Camden County couple arrested, 5 state workers suspended in case

Sunday, October 26, 2003
BY SUSAN K. LIVIO AND MARK MUELLER
STAR-LEDGER STAFF

In what a prosecutor called the most horrific case of child neglect he's ever seen, a Camden County couple has been charged with starving four of their adopted children over several years, leaving them so emaciated and stunted that authorities initially mistook a 19-year-old for a boy of 10.

The discovery of the alleged abuse in Collingswood, a middle-class community bordering Camden, marks a stunning new blow to the state's troubled Division of Youth and Family Services, which approved the boys' adoptions and which has been in close contact with the family. A caseworker had visited the home 38 times in the past two years.

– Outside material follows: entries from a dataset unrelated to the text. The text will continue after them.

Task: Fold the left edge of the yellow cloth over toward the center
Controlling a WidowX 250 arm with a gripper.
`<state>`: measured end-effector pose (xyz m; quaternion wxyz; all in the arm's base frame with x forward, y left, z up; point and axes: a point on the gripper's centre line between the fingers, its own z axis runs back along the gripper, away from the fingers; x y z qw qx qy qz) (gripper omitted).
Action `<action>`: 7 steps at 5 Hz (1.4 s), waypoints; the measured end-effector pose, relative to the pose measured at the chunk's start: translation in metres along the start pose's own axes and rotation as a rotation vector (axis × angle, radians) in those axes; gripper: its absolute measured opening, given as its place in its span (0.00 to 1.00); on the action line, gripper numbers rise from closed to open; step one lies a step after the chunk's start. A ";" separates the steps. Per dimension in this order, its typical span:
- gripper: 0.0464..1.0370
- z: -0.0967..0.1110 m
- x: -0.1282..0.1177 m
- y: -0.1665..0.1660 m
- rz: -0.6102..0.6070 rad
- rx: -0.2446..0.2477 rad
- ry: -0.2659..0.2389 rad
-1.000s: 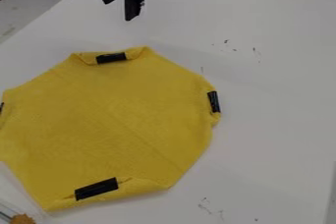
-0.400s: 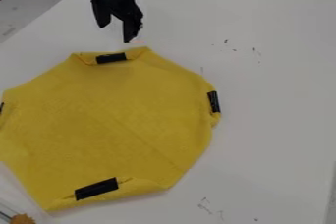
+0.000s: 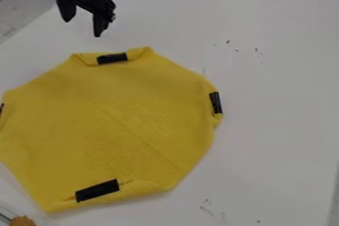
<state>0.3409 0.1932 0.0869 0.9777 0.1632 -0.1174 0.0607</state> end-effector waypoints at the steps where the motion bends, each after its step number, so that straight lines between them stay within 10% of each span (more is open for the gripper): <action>1: 0.96 0.003 -0.052 0.021 0.194 0.005 0.044; 5: 0.96 -0.003 -0.142 0.046 0.541 0.054 0.073; 7: 0.96 -0.047 -0.153 0.063 0.455 -0.053 0.153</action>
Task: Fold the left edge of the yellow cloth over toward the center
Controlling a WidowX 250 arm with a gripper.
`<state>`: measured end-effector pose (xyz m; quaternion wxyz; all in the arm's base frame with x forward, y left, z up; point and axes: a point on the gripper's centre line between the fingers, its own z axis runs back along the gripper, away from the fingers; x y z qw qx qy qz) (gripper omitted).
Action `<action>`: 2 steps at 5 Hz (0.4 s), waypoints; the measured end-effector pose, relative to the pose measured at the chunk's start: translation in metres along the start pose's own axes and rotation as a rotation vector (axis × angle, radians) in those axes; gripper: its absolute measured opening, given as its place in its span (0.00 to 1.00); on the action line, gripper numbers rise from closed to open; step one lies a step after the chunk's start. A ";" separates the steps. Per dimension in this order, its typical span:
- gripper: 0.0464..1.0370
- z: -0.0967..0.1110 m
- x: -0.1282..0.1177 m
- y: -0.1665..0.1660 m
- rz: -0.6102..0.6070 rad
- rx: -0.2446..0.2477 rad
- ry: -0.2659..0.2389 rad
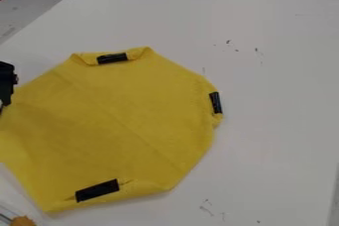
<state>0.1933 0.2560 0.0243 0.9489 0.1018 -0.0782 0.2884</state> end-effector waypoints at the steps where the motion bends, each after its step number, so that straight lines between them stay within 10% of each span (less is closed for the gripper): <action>1: 0.91 -0.015 0.005 0.001 -0.033 -0.037 0.007; 2: 0.66 -0.019 0.011 -0.001 -0.049 -0.060 0.009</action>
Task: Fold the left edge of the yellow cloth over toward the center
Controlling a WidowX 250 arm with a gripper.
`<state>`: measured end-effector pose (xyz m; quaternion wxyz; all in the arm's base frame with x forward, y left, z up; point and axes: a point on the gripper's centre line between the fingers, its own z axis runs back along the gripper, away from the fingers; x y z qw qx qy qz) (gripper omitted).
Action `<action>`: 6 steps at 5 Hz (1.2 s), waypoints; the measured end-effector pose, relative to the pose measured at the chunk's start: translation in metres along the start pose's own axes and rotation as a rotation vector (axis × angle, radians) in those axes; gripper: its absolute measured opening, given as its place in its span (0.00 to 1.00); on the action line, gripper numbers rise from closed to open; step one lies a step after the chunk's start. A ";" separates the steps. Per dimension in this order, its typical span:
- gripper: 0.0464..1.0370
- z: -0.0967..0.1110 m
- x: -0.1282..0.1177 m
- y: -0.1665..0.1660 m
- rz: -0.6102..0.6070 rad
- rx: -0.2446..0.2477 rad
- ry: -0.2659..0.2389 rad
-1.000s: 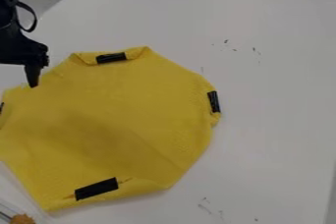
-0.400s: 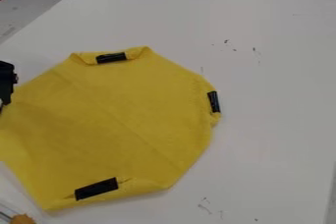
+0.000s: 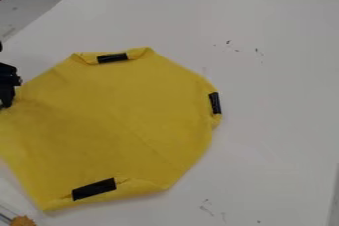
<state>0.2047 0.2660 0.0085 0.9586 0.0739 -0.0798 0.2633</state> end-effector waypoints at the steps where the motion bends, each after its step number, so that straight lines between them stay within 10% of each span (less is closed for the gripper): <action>1: 0.39 -0.001 0.002 -0.001 -0.016 -0.004 0.002; 3: 0.03 0.018 0.001 -0.008 -0.050 0.051 0.027; 6: 0.01 0.069 0.027 -0.079 -0.148 0.127 -0.018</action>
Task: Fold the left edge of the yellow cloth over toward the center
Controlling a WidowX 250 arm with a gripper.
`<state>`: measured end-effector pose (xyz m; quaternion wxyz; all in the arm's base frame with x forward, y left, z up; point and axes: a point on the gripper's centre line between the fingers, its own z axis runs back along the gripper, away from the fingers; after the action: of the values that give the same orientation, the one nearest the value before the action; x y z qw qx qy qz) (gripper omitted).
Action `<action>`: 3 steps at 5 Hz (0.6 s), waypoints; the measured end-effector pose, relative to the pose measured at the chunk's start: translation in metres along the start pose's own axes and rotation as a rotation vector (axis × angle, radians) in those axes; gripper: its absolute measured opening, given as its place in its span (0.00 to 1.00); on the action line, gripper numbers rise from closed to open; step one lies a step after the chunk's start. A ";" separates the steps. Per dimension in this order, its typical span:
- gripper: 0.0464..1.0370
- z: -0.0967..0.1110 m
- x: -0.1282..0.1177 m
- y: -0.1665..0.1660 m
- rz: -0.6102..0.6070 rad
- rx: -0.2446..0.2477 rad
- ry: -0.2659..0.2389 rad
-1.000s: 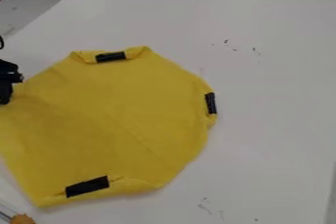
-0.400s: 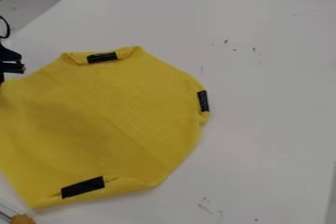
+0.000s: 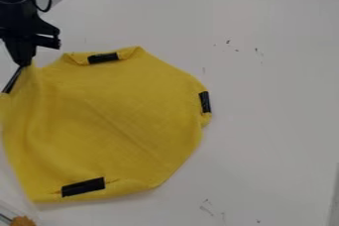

At least five DYFS employees, among them supervisors and managers, have been suspended, and more suspensions are expected, said Micah Rasmussen, a spokesman for Gov. James E. McGreevey. An "angry and shocked" McGreevey has directed the state's newly appointed Child Advocate to investigate the case, Rasmussen said.

Vanessa Jackson, 48, and Raymond Jackson, 50, were arrested Friday, two weeks after police discovered one of the couple's adopted sons rummaging through a neighbor's trash can for food.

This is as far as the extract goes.